Uganda has many citizens with recognized expertise and experience in many areas of human endeavor. But sectarianism which is widespread in Uganda uses a different criterion that skips these people. So we have people in key and strategic positions who are not well qualified or who have not bothered to improve on the job because they cannot be dismissed or even disciplined by their immediate supervisors for poor performance. We have heard senior officers accused of corruption and/or incompetence boasting that they will not resign unless the appointing authority says so. I have heard managers complaining that they cannot do anything about incompetent colleagues for fear of landing into trouble because these officials are well connected. I have witnessed Uganda representatives attending international conferences in Addis Ababa, Geneva and New York. You wonder how the government could send some of these people and why they would accept to represent the country or chair some meetings when they have little or no knowledge about what is being discussed. In many instances, the level of incompetence is mind boggling, to say the least. The experienced Ugandans are largely marginalized because they worked in previous regimes or were not encouraged to return home. And gaps are filled with junior, inexperienced foreign experts. Here is what Mallaby (2004) wrote about an exchange between one Uganda senior officer and his colleagues about foreign experts. “Within his office [the senior officer] always had a team of young British economists working for him, even though Ugandan colleagues chided him: ‘How can you open up the ministry to these foreigners’, they asked. … What were the foreigners going to do with the ministry? Walk off with the furniture? On the contrary, it was in the national interest to harness these hardworking outsiders, whose salaries were paid by the World Bank and other donors”. Clearly experienced Ugandans were marginalized and humiliated in this ministry.

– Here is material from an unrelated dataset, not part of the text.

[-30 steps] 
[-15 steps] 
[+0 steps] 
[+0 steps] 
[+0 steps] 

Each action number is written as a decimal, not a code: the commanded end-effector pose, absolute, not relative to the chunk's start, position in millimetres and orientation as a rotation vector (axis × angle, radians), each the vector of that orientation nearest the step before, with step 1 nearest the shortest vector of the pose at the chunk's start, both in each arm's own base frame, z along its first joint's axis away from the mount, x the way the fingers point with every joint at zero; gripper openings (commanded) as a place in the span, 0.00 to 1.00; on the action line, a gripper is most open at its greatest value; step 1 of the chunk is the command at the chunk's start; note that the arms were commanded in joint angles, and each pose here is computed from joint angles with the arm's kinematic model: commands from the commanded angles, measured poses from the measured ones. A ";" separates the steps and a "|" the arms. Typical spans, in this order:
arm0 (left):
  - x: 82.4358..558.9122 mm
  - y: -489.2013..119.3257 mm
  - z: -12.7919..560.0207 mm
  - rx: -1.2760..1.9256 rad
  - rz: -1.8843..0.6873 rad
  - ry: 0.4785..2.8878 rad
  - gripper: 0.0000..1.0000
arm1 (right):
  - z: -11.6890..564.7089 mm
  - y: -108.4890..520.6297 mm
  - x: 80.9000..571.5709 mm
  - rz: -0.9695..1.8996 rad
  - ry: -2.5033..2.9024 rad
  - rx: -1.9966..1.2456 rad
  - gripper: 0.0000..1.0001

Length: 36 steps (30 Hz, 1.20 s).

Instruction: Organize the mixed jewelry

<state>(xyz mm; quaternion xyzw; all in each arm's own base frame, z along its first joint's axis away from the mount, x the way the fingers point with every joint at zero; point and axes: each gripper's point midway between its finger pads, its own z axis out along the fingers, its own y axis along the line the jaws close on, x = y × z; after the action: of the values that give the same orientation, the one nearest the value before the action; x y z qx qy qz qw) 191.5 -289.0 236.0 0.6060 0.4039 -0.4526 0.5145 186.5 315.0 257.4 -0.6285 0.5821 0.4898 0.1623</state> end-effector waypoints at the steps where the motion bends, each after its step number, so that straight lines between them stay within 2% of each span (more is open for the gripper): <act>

The final point is the mismatch between professionals and assignments. I touched on this point in one of the recent articles on Ugandans at Heart Forum. Let me elaborate. At the moment Uganda is going through economic hard times: high inflation and interest rates, high unemployment and underemployment and economic growth at 5 percent per annum that is below the 8-9 percent required as a minimum to meet the Millennium Development Goals (MDGs) by 2015. The economic environment has also shifted from Washington Consensus which was buried in 2009 to public and private partnership, implying a more active and strategic role of the state. In these circumstances, one would have expected the president to have at the senior policy making level (vice president, prime minister, speaker) a seasoned economist versed in Keynesian economics and Uganda’s development challenges. Yet President Museveni decided to surround himself with lawyers in the three top most offices. And experts in key ministries and departments have remained those he appointed in 1987 to manage a neo-liberal economy that has been superseded by neo-Keynesian type economy. No wonder unemployment has remained unaddressed because the government is still focusing on inflation control. It is not surprising that Uganda unlike other countries in developed and developing world does not have a stimulus package because there is no one high enough to ring the bell.

Those concerned about Uganda’s development challenges and prospects should speak up more about the dangers of corruption, incompetence and mismatch between professionals and assignments than on funds and skills. These are important policy issues that cannot be left to government officials alone. Hopefully the government will respond and welcome us as an integral part of Uganda’s decision making process. Uganda belongs to us as much as it belongs to them.